**What you will do:** Reply with one number: the count of lines in the records below that hold "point".

**The input:**
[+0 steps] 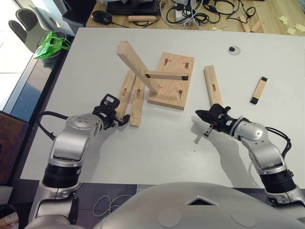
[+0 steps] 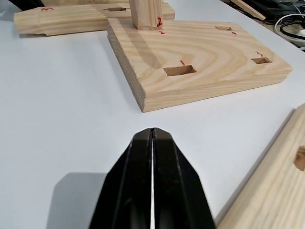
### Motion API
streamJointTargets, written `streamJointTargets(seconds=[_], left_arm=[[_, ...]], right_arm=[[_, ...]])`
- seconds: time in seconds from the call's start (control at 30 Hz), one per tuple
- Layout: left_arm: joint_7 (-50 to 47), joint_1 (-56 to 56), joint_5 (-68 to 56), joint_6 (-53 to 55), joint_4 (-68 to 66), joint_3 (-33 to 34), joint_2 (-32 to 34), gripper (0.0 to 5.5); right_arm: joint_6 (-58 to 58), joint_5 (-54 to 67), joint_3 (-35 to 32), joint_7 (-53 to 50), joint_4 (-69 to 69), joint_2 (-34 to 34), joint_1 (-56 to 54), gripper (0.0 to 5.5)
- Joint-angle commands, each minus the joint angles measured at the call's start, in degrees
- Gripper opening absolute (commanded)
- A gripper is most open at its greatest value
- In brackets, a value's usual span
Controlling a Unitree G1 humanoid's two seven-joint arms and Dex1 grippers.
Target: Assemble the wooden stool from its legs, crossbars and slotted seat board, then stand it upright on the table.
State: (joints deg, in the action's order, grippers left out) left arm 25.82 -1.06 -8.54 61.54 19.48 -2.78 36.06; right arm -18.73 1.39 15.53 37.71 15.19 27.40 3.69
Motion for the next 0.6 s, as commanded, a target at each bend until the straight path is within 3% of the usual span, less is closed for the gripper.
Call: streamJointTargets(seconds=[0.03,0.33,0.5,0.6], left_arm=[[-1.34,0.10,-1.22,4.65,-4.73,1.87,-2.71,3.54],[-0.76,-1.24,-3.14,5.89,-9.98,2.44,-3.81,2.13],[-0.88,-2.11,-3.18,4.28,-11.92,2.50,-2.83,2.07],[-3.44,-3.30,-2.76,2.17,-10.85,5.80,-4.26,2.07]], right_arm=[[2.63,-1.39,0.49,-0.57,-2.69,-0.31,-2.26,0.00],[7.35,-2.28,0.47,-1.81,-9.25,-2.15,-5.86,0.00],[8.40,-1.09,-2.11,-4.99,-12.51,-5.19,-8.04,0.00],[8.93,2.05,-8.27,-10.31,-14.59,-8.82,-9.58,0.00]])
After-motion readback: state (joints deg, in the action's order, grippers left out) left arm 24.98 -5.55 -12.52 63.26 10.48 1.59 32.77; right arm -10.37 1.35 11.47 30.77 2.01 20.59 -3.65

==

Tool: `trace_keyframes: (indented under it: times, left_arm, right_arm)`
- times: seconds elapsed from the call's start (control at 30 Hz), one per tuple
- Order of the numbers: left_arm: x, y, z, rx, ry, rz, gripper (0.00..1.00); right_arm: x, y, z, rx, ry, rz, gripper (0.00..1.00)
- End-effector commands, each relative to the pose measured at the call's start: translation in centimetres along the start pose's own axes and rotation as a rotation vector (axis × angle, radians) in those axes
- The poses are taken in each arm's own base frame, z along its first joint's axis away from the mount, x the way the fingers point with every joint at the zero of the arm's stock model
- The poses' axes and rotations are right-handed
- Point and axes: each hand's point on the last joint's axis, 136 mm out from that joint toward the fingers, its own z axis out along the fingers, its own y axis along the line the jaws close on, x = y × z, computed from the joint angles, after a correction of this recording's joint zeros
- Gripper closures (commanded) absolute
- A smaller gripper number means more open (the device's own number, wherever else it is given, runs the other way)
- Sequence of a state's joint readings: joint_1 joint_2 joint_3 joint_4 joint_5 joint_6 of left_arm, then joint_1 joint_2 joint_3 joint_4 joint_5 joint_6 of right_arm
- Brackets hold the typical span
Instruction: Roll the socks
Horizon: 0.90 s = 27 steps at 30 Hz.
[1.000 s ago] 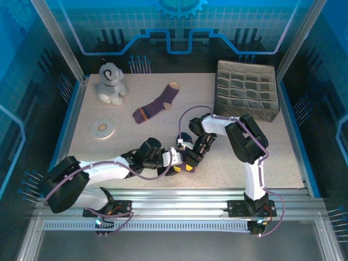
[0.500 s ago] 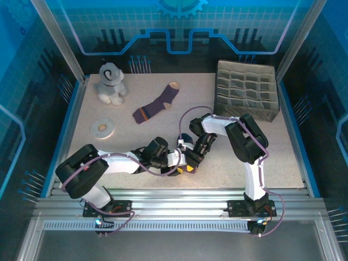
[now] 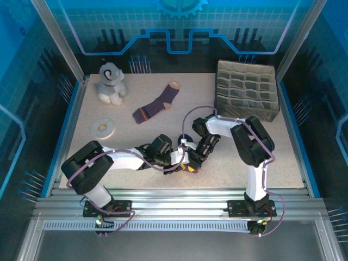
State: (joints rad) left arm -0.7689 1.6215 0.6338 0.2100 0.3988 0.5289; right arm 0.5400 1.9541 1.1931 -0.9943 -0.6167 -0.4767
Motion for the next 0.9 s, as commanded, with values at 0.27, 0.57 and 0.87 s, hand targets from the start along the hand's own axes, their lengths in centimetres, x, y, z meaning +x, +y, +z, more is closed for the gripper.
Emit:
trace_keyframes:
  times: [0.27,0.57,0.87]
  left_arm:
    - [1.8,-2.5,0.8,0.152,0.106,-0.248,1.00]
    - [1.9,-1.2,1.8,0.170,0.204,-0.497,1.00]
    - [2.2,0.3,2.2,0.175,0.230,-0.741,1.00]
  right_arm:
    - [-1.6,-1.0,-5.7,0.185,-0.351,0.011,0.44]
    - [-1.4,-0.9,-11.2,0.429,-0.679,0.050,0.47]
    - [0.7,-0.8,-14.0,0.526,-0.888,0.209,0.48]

**Finished task:** 2